Raw data:
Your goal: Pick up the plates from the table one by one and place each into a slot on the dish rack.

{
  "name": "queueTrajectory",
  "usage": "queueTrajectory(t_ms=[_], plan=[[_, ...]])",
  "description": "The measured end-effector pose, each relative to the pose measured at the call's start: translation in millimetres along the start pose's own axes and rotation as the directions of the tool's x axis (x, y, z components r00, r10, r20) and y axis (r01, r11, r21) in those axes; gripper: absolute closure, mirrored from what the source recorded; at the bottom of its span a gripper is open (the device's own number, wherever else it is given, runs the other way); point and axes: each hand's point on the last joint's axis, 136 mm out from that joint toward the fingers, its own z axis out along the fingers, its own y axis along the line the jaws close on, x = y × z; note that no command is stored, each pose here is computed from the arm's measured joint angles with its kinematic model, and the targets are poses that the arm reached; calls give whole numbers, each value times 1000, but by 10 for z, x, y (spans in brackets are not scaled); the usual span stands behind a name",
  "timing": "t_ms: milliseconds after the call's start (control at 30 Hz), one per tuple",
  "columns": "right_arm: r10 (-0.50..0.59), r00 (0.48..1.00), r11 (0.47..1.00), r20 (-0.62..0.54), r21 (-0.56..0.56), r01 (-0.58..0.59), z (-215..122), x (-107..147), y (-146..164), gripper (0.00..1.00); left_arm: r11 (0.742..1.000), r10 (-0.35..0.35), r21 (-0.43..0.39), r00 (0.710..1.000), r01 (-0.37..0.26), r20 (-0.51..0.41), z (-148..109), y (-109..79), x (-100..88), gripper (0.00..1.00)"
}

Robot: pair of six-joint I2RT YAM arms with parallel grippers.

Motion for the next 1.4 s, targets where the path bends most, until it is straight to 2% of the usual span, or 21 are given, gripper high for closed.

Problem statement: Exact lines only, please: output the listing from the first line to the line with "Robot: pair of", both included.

Your solution:
Your goal: Pick up the plates from the table one by one and place each into a slot on the dish rack.

{
  "name": "queueTrajectory",
  "usage": "queueTrajectory(t_ms=[_], plan=[[_, ...]])",
  "description": "The measured end-effector pose, each relative to the pose measured at the call's start: translation in millimetres along the start pose's own axes and rotation as the directions of the tool's x axis (x, y, z components r00, r10, r20) and y axis (r01, r11, r21) in those axes; gripper: absolute closure, mirrored from what the source recorded; at the bottom of its span a gripper is open (the device's own number, wherever else it is given, runs the other way); point and axes: each hand's point on the last joint's axis, 136 mm out from that joint toward the fingers, its own z axis out along the fingers, its own y axis along the line the jaws close on, x = y × z; note that no command is stored, each pose here is computed from the arm's measured joint angles with its kinematic model, and the targets are poses that the arm reached; calls give whole numbers, each value times 1000, but by 10 for z, x, y (spans in brackets are not scaled); the usual span stands behind a name",
  "timing": "t_ms: milliseconds after the call's start (control at 30 Hz), one per tuple",
  "columns": "right_arm: r10 (-0.50..0.59), r00 (0.48..1.00), r11 (0.47..1.00), r20 (-0.62..0.54), r21 (-0.56..0.56), r01 (-0.58..0.59), z (-215..122), x (-107..147), y (-146..164), gripper (0.00..1.00); left_arm: r11 (0.742..1.000), r10 (-0.35..0.35), r21 (-0.43..0.39), r00 (0.710..1.000), r01 (-0.37..0.26), r20 (-0.51..0.41), z (-148..109), y (-109..79), x (-100..88), gripper (0.00..1.00)"
}

Robot: pair of six-joint I2RT YAM arms with parallel grippers.

The exercise has nothing more to it.